Task data:
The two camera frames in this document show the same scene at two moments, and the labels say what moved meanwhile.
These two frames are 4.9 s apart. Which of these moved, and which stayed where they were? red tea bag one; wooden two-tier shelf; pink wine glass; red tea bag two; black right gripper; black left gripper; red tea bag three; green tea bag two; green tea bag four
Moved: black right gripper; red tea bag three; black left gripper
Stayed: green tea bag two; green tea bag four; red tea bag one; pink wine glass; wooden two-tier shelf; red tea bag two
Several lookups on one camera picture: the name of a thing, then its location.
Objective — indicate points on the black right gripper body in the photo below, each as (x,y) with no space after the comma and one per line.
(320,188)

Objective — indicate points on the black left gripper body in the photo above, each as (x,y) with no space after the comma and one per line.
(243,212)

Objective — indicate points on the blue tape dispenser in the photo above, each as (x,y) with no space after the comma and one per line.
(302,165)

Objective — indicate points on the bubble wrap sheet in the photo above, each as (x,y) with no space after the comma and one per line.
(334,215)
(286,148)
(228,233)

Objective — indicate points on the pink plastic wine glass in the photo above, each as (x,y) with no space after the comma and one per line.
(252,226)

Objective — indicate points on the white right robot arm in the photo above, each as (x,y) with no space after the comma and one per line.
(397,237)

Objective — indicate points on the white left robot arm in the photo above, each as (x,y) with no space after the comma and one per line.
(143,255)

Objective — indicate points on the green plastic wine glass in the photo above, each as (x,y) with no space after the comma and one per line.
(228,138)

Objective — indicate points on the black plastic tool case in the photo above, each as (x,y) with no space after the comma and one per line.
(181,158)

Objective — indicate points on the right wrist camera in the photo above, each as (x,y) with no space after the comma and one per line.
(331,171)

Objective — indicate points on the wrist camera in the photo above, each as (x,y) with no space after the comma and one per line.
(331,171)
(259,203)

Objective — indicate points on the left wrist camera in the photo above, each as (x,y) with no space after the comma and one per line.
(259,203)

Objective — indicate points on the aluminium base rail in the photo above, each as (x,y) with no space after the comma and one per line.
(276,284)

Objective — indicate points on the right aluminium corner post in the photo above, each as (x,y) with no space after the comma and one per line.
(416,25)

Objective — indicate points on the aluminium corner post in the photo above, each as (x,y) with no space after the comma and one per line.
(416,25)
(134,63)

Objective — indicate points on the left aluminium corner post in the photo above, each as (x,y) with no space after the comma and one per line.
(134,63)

Your assignment: Without omitting anything, reproduce the whole of the data.

Task answer:
The two camera frames in this document show the same scene at two moments, and the labels say what moved meanwhile.
These two frames are 4.9 s apart. Which of these moved, and which stayed where they were? red tea bag one; wooden two-tier shelf; pink wine glass; red tea bag two; black right gripper; black left gripper; red tea bag three; green tea bag two; green tea bag four
Moved: black right gripper; red tea bag three; black left gripper
Stayed: green tea bag two; green tea bag four; red tea bag one; pink wine glass; wooden two-tier shelf; red tea bag two
Several lookups on one camera picture: the name of a thing, then its location.
Objective — indicate points on the black right gripper body in the photo below, each as (x,y) with no space after the comma and one per line.
(320,188)

Objective — indicate points on the black left gripper body in the photo above, each as (x,y) with no space after the comma and one per line.
(243,212)

Objective — indicate points on the blue tape dispenser in the photo above, each as (x,y) with no space after the comma and one per line.
(302,165)

Objective — indicate points on the bubble wrap sheet in the photo above, each as (x,y) with no space after the comma and one per line.
(334,215)
(286,148)
(228,233)

Objective — indicate points on the pink plastic wine glass in the photo above, each as (x,y) with no space after the comma and one per line.
(252,226)

Objective — indicate points on the white right robot arm in the photo above, each as (x,y) with no space after the comma and one per line.
(397,237)

Objective — indicate points on the white left robot arm in the photo above, each as (x,y) with no space after the comma and one per line.
(143,255)

Objective — indicate points on the green plastic wine glass in the photo above, each as (x,y) with no space after the comma and one per line.
(228,138)

Objective — indicate points on the black plastic tool case in the photo above, each as (x,y) with no space after the comma and one per line.
(181,158)

Objective — indicate points on the right wrist camera in the photo above, each as (x,y) with no space after the comma and one per line.
(331,171)

Objective — indicate points on the wrist camera in the photo above, each as (x,y) with no space after the comma and one per line.
(331,171)
(259,203)

Objective — indicate points on the left wrist camera in the photo above, each as (x,y) with no space after the comma and one per line.
(259,203)

Objective — indicate points on the aluminium base rail in the photo above, each as (x,y) with no space after the comma and one per line.
(276,284)

Objective — indicate points on the right aluminium corner post in the photo above, each as (x,y) with no space after the comma and one per line.
(416,25)

Objective — indicate points on the aluminium corner post in the photo above, each as (x,y) with no space after the comma and one per line.
(416,25)
(134,63)

Objective — indicate points on the left aluminium corner post in the photo above, each as (x,y) with no space after the comma and one per line.
(134,63)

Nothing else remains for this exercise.